なお、以下では、充電対象機器が携帯電話機である場合を例に説明するが、本発明における充電対象機器は携帯電話機に限らない。携帯情報端末装置(Personal Digital Assistant;PDA)や、携帯型カメラ(ビデオカメラやコンパクトカメラ等)など、充電しながらの使用が想定される様々な機器の充電に本発明を適用し得る。
【0016】
図1は、本発明の一実施形態における充電器の外形の概略を示す斜視図である。同図において、電源部11の筐体に電源プラグ111が設けられ、非接触充電部12の筐体に非接触送電エリアA11が設けられ、有線充電部13の筐体に給電用コネクタ131が設けられている。また、電源部11の筐体と非接触充電部12の筐体とはケーブルW11で接続され、非接触充電部12の筐体と有線充電部13の筐体とはケーブルW12で接続されている。
【0017】
電源プラグ111が、電源コンセント(例えば、商用電源コンセント)に挿入されて交流電力の供給を受けると、電源部11が直流電力に変換し、ケーブルW11を介して非接触充電部12に出力する。

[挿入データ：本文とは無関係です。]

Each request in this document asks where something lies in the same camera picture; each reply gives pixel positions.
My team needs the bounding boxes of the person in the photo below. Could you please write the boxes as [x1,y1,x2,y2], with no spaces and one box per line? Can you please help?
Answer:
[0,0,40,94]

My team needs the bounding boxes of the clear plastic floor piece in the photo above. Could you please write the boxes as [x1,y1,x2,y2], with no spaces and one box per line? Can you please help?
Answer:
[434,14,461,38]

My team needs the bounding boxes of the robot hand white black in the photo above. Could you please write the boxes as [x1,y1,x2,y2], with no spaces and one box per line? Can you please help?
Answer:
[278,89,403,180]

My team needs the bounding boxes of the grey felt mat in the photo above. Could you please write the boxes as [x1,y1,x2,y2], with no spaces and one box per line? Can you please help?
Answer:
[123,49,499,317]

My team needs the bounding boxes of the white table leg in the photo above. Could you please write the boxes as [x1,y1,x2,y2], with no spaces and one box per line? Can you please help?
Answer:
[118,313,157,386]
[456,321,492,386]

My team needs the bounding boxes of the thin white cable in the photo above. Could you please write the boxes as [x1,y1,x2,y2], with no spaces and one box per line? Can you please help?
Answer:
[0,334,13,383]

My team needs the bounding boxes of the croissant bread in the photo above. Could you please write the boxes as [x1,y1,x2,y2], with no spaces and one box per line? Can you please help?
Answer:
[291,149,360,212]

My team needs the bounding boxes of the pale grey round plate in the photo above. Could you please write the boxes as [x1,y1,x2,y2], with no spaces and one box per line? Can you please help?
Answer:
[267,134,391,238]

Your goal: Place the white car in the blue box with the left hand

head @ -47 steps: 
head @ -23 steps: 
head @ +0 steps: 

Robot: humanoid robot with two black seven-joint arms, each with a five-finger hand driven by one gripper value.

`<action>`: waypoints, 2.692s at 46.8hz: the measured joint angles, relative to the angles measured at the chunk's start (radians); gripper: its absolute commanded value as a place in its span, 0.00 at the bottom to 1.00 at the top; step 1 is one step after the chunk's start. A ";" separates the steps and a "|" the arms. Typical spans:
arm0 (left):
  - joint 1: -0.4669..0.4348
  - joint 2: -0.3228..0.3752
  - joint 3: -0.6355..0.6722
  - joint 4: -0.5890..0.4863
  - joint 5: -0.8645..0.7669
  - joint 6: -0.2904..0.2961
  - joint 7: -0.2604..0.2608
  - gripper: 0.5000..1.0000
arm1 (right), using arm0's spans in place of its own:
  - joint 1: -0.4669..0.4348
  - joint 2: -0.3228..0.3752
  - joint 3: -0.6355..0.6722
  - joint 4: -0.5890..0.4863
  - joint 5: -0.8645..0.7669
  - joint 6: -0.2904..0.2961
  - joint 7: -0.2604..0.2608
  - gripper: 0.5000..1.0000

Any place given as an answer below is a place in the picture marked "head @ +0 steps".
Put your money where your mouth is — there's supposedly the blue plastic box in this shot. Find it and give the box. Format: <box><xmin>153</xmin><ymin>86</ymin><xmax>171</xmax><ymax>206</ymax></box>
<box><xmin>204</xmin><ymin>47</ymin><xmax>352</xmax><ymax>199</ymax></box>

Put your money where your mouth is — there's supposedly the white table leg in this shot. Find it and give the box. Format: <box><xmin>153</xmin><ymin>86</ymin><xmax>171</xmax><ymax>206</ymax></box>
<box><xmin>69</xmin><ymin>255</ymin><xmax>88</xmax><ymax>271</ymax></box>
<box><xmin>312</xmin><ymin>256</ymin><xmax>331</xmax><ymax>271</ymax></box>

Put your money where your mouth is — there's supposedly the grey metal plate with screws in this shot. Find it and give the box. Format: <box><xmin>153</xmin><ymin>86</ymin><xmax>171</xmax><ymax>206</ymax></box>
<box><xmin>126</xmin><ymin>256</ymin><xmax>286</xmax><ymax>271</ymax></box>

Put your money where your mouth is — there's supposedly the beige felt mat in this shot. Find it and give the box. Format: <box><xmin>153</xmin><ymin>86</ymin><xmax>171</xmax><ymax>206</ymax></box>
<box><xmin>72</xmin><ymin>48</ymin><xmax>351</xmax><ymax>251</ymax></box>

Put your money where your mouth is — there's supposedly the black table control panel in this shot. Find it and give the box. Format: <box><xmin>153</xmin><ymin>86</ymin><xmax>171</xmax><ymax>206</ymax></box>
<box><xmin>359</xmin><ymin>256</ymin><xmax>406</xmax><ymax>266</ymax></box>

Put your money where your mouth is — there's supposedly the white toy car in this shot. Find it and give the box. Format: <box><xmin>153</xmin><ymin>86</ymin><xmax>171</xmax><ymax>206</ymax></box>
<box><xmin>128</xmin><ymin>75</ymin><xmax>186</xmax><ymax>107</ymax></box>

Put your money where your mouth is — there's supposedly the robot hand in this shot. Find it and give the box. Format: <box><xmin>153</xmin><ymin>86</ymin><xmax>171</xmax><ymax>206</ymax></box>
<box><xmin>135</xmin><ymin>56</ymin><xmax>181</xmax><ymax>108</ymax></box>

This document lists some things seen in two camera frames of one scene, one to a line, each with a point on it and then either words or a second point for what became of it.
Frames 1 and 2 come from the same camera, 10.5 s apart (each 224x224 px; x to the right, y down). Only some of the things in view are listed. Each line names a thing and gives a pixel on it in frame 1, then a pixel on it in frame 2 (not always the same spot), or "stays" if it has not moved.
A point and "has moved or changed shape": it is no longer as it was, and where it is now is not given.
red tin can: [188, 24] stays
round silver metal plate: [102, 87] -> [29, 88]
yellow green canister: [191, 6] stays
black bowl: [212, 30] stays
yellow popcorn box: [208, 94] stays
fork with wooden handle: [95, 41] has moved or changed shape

非接触充電部12は、電源部11から出力された直流電力を、ケーブルW12を介して有線充電部13に出力する。また、非接触充電部12の筐体上面に設けられた平面状の非接触送電エリアA11に携帯電話機が所定の向きで設置された(載せられた)状態において、非接触充電部12は、電源部11から出力された直流電力を用いて交流磁界(すなわち、極性が交互に入れ替わる磁界)を発生させ、電磁誘導にて携帯電話機に対する非接触充電を行う。ここでいう非接触充電とは、充電器1と携帯電話機との間に電気的接点(例えば、金属接点やコネクタ)を設けずに充電を行うことである。
【0018】
なお、非接触充電部12が非接触充電を行う形態は、上述した平面状の非接触送電エリアA11に携帯電話機を所定の向きで載せる形態に限らない。例えば、非接触充電部12がクレードル状に形成されており、当該クレードルに携帯電話機を所定の向きで挿入する形態など、様々な形態での非接触充電を用いることが出来る。
【0019】
有線充電部13は、給電用コネクタ131を携帯電話機の電源差込口に差し込まれた(挿入された)状態において、非接触充電部12を介して電源部11から出力された直流電力を携帯電話機に供給することで、携帯電話機に対する有線充電を行う。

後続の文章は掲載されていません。